Look through the entries below for the string "black", and copy each line where it is found.

Records contained in a dataset
•••

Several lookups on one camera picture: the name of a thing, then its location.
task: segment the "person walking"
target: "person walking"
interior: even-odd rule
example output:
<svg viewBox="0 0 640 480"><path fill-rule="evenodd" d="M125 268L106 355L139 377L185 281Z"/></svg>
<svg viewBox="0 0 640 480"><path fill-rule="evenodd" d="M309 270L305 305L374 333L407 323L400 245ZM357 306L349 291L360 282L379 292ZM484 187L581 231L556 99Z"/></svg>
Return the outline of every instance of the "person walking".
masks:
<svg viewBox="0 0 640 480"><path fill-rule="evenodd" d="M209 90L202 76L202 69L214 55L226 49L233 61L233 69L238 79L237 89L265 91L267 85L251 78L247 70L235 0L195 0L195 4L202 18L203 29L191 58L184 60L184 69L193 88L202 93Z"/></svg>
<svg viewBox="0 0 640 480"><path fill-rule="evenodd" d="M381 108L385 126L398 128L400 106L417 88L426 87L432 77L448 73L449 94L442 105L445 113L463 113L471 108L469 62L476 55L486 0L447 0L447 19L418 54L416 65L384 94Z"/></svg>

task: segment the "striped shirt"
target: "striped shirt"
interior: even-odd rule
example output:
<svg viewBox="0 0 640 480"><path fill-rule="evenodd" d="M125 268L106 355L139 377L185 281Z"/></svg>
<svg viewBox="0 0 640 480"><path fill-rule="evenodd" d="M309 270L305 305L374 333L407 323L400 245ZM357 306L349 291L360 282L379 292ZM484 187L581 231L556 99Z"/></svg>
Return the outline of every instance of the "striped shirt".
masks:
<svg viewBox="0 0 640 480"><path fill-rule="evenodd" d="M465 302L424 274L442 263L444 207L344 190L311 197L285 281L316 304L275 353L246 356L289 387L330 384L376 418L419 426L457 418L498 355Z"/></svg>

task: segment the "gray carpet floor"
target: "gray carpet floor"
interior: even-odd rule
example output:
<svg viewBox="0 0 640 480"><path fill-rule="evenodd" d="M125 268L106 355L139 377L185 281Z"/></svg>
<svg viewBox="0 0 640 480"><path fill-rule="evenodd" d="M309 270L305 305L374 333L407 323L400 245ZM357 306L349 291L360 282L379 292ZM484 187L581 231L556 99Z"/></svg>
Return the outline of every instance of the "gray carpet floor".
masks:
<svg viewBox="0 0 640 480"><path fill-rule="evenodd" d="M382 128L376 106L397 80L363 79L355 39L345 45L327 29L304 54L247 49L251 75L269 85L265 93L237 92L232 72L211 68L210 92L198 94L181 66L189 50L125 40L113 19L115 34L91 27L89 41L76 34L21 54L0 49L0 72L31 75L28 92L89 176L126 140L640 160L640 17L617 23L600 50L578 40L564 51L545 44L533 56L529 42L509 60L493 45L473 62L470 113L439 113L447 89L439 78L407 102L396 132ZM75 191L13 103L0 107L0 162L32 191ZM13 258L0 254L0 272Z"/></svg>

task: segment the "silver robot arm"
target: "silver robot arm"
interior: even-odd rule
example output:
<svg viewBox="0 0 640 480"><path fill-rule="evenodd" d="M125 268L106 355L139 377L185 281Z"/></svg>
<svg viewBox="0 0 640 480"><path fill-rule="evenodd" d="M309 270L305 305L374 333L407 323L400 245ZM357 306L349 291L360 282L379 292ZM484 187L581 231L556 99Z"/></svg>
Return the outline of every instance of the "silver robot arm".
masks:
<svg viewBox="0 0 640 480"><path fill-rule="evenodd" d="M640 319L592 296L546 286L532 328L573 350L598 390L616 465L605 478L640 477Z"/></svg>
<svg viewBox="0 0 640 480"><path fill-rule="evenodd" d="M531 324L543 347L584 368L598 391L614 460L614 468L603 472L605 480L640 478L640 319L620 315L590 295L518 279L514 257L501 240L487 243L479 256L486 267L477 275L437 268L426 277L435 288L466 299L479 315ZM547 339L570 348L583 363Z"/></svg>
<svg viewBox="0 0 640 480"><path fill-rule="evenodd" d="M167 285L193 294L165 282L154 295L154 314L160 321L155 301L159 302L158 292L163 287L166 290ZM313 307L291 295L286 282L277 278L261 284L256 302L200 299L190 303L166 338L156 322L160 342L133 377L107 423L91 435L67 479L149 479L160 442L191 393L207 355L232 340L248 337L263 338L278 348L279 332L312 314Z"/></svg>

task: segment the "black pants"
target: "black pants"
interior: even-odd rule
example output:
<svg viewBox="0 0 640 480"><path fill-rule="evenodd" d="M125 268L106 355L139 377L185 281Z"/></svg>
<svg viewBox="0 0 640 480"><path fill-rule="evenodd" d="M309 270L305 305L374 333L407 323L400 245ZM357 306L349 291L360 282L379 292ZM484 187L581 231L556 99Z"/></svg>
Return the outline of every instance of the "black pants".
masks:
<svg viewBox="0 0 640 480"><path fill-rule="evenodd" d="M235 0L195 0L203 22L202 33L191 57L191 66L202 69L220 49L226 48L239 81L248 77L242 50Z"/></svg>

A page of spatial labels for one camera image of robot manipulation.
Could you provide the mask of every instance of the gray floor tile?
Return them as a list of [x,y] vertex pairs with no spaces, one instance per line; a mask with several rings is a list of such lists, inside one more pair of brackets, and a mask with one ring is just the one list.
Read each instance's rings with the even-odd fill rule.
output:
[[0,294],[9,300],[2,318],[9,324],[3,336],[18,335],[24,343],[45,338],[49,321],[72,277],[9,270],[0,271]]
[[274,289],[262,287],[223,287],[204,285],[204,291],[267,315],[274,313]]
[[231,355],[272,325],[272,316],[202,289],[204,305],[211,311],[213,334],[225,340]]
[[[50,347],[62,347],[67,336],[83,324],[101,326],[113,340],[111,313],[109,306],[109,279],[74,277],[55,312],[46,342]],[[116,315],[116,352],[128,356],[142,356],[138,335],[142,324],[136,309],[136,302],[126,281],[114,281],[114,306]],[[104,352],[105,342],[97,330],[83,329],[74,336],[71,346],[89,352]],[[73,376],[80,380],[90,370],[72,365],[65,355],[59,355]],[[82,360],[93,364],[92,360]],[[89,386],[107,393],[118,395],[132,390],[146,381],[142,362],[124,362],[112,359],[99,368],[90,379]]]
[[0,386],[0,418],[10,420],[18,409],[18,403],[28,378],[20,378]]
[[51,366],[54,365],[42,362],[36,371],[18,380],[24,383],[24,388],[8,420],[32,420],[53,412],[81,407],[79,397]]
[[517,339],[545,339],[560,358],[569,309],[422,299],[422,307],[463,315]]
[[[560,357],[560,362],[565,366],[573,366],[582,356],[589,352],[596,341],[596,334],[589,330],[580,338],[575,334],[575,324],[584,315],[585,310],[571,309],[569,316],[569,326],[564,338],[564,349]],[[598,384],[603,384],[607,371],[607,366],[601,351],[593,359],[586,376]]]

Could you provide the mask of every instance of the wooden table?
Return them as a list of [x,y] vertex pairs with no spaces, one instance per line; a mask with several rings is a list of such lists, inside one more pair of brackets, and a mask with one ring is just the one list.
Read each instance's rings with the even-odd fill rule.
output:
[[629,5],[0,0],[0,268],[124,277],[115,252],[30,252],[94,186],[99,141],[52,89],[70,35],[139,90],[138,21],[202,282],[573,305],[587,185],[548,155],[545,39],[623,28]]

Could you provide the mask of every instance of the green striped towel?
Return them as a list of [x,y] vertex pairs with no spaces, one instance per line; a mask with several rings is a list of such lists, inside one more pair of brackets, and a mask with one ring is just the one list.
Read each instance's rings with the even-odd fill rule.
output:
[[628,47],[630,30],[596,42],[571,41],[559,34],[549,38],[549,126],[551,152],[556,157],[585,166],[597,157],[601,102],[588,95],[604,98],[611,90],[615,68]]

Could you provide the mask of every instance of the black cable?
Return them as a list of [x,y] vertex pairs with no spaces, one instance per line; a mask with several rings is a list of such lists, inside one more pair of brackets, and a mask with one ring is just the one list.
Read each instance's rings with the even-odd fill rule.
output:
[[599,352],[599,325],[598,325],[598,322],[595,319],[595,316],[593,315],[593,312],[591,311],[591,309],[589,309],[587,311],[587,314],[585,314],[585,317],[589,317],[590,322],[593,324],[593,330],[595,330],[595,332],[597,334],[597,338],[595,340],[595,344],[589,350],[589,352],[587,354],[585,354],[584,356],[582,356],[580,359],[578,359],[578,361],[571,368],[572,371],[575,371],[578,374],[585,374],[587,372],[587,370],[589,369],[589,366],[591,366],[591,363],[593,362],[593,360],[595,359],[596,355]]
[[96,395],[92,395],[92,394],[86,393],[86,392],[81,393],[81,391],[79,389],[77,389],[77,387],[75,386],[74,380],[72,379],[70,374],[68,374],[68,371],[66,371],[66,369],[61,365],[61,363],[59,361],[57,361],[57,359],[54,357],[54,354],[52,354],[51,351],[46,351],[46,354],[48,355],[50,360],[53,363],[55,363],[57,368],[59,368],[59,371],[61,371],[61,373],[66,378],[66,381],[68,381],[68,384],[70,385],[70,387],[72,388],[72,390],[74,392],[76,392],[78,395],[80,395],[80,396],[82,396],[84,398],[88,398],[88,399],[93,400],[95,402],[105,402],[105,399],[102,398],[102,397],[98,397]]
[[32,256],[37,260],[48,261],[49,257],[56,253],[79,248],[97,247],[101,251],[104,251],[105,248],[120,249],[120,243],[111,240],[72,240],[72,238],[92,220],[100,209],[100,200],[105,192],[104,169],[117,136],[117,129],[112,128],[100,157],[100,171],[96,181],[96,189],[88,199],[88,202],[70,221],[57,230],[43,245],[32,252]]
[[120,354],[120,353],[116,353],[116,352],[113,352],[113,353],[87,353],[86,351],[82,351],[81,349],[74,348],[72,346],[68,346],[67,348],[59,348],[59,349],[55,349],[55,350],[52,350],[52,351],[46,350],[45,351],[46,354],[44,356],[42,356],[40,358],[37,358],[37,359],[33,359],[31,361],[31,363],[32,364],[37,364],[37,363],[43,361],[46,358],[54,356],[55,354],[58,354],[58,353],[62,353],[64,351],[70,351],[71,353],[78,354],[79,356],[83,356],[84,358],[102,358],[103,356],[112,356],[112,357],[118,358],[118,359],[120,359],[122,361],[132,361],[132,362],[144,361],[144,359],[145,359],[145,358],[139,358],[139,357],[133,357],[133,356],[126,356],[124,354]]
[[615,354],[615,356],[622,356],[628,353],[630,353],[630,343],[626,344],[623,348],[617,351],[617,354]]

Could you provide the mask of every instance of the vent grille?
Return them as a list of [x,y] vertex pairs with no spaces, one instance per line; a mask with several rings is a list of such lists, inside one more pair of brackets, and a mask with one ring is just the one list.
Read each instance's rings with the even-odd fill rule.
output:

•••

EXPECTED OUTPUT —
task: segment the "black pants"
target: "black pants"
Return the outline of every instance of the "black pants".
Could you provide the mask of every instance of the black cable?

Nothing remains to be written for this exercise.